◆ **WHAT YOU NEED TO DO**:
Please give back, exactly as written, the lines from the line with "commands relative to" to the line with "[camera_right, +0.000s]" in the listing below, leaving out all pictures.

◆ **DATASET EXTRACT**:
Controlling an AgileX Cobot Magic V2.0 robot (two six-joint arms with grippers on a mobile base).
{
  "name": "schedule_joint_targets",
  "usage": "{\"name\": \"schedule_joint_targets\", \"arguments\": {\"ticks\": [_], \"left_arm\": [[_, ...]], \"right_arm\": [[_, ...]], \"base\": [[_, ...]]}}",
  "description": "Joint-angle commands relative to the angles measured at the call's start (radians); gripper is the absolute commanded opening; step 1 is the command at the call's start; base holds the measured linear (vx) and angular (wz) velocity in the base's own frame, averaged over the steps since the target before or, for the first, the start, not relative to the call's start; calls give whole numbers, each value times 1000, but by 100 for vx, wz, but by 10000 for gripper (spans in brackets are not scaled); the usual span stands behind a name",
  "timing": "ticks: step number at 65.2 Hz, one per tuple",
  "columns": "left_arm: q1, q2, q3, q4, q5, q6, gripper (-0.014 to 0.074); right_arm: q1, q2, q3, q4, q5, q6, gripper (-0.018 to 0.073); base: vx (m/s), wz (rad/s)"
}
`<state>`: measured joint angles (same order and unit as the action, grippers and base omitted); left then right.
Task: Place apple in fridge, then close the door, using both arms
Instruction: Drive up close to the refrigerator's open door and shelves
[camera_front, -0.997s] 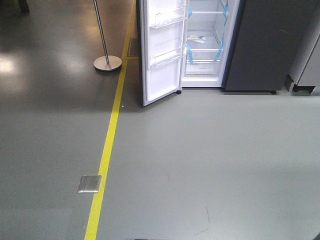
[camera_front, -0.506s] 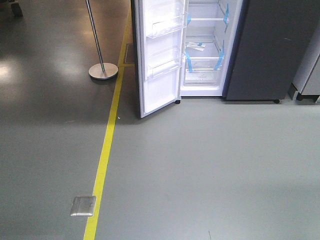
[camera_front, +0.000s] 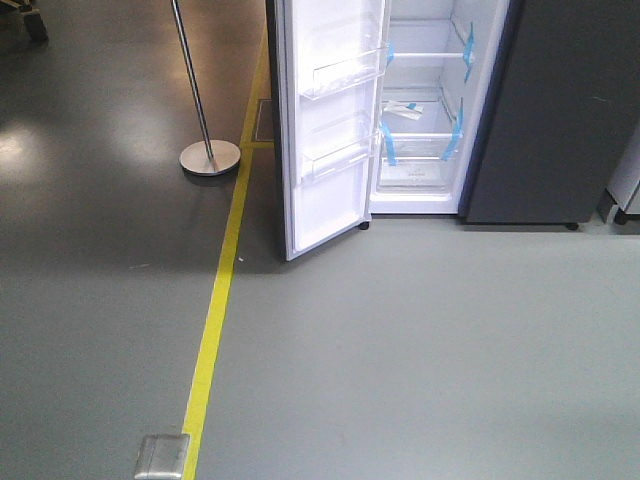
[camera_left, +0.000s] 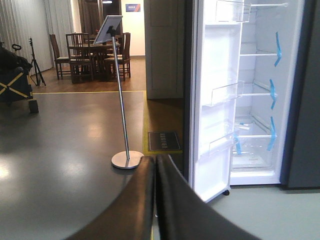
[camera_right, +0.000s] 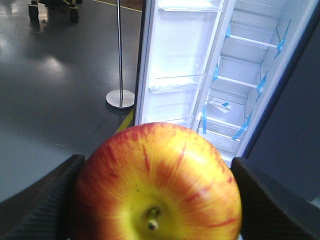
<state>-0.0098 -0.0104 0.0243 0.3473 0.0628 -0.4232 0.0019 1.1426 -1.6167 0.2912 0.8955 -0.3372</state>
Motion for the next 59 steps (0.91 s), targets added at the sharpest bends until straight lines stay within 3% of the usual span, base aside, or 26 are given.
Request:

◆ **SOLUTION FOR THIS PROBLEM**:
  "description": "Joint-angle commands relative to the angles measured at the call's start (radians); gripper is the absolute commanded opening; step 1 is the command at the call's start; base holds the measured linear (vx) and angular (wz) velocity in the base's own frame, averaged over the steps since the target before or, for the first, the start, not relative to the call's start; calls give whole numbers, each value times 1000, but by 100 for vx, wz, but by 10000 for gripper (spans in brackets are not scaled); the usual span stands behind a name",
  "timing": "ticks: step number at 65.2 Hz, one per tuple",
  "columns": "left_arm: q1, q2, q3, q4, q5, q6, gripper (-0.014 to 0.074); right_arm: q1, q2, q3, q4, q5, q6, gripper (-0.018 to 0.073); base: vx (m/s), wz (rad/s)"
}
`<state>`: measured joint angles (same order and unit as the action, grippers and base omitted); left then right.
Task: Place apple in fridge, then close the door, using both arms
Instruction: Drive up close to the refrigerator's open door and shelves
[camera_front, -0.997s] 
[camera_front, -0.506s] 
[camera_front, +0.000s] 
[camera_left, +0.000s] 
[camera_right, +0.000s] 

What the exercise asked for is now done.